Дни протекали в беспрестанном марше растянутой колонной, а ночи — в непробудном сне. В честь проходящих сербов в селах устраивали вечеринки, а богатые помещики давали балы-маскарады. Солдаты повеселели, от их угрюмой молчаливости и следа не осталось, они снова пели, особенно с тех пор, как на их пути стали попадаться городки, где было много хорошего вина. Вернулись в строй даже больные, прежде ехавшие в обозе. Свернув у Кремсминстера к Дунаю, который всем им был так мил, полк снова помчался вперед, как мчался от Срема до Печуя — с криком и гиканьем, сокрушая на своем пути заборы и плетни.
Но и вторая буря быстро улеглась, едва только вошли в изголодавшуюся и обедневшую Баварию.
Вук Исакович снова ехал впереди в сопровождении своего ленивого и толстого денщика Аркадия, известного на весь полк пьянчужку и песельника, и нескольких офицеров, которые, попыхивая трубками, пели, а полк подтягивал и выкрикивал на разные голоса, стараясь побольше растянуть и пониже взять две заключительные ноты: «Э… Эй… Э… Эй…»
Вытаскивая с трудом ноги из вязкого солончака, полк без потерь кое-как дотащился со своими повозками до Ингельштадта на Дунае, где ему предстояло соединиться с частями австрийской армии, формировавшимися на Рейне, и со своими земляками с Военной границы{10}.

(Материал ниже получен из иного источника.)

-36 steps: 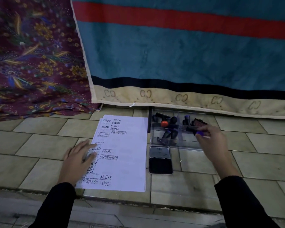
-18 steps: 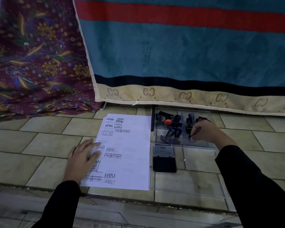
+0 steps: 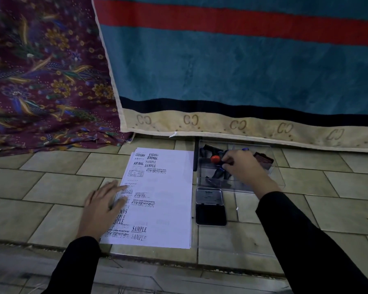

На заре полк с юга подошел к городу, расположенному на другой стороне Дуная, и остановился посреди болотистой местности, чтобы отдышаться, прежде чем переправляться через реку и показываться на люди. Но едва рассвело, с противоположного берега зазвучали хриплые голоса, посыпалась неслыханная в здешних местах брань, выражавшая всю полноту братских чувств. Это кричали, размахивали руками только что разбуженные, еще в исподниках, солдаты подполковника Арсения Вуича, который с двумя своими полками уже присоединился к главным силам. Новички тут же почувствовали себя как дома и развеселились.
Пограничники из Приморья, которых вел обер-капитан Иван Хорват, еще не подошли. Ходили слухи, будто они все еще где-то в Нижней Баварии и творят там такое, что чертям тошно.
Две недели солдаты Вука Исаковича стояли лагерем под Ингельштадтом, бок о бок с полками Вуича, которые во многом им уступали. Отдохнув, части двинулись каждая по заранее намеченному для нее маршруту — на Рейн.